_The task:_ From the material below, pull each line containing the string "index".

_Recorded information:_
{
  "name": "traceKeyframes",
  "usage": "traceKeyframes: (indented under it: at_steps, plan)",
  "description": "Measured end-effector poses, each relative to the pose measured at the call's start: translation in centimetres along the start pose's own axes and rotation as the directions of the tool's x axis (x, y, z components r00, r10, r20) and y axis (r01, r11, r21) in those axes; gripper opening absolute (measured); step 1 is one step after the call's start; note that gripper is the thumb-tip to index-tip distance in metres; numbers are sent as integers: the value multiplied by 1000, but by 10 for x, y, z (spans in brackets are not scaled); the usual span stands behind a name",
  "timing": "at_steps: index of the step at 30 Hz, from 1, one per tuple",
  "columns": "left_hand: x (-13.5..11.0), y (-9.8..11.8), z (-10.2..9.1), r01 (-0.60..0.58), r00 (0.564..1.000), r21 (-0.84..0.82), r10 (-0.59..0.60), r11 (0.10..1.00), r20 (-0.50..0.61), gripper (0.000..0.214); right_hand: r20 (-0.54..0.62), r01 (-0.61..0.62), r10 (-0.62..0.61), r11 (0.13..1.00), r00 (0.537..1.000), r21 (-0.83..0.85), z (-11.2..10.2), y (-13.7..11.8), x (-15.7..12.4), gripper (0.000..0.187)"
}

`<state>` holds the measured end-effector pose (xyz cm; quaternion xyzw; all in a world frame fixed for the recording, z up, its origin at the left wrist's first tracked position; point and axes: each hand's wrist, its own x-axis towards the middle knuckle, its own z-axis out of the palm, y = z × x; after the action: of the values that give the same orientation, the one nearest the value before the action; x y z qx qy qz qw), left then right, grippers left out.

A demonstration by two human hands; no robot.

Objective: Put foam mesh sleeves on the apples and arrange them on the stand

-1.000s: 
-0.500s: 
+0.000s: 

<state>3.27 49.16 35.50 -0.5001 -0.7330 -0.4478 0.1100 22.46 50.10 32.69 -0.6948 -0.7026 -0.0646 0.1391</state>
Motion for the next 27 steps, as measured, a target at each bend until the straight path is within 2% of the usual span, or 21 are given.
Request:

_Result for this exercise:_
  "description": "Measured end-effector poses, each relative to the pose measured at the call's start: translation in centimetres along the start pose's own axes and rotation as the directions of the tool's x axis (x, y, z components r00, r10, r20) and y axis (r01, r11, r21) in those axes; gripper opening absolute (measured); step 1 is one step after the call's start; note that gripper is the thumb-tip to index-tip distance in metres; numbers are sent as integers: the value multiplied by 1000, but by 10 for x, y, z (spans in brackets are not scaled); the usual span stands behind a name",
  "timing": "at_steps: index of the step at 30 Hz, from 1, one per tuple",

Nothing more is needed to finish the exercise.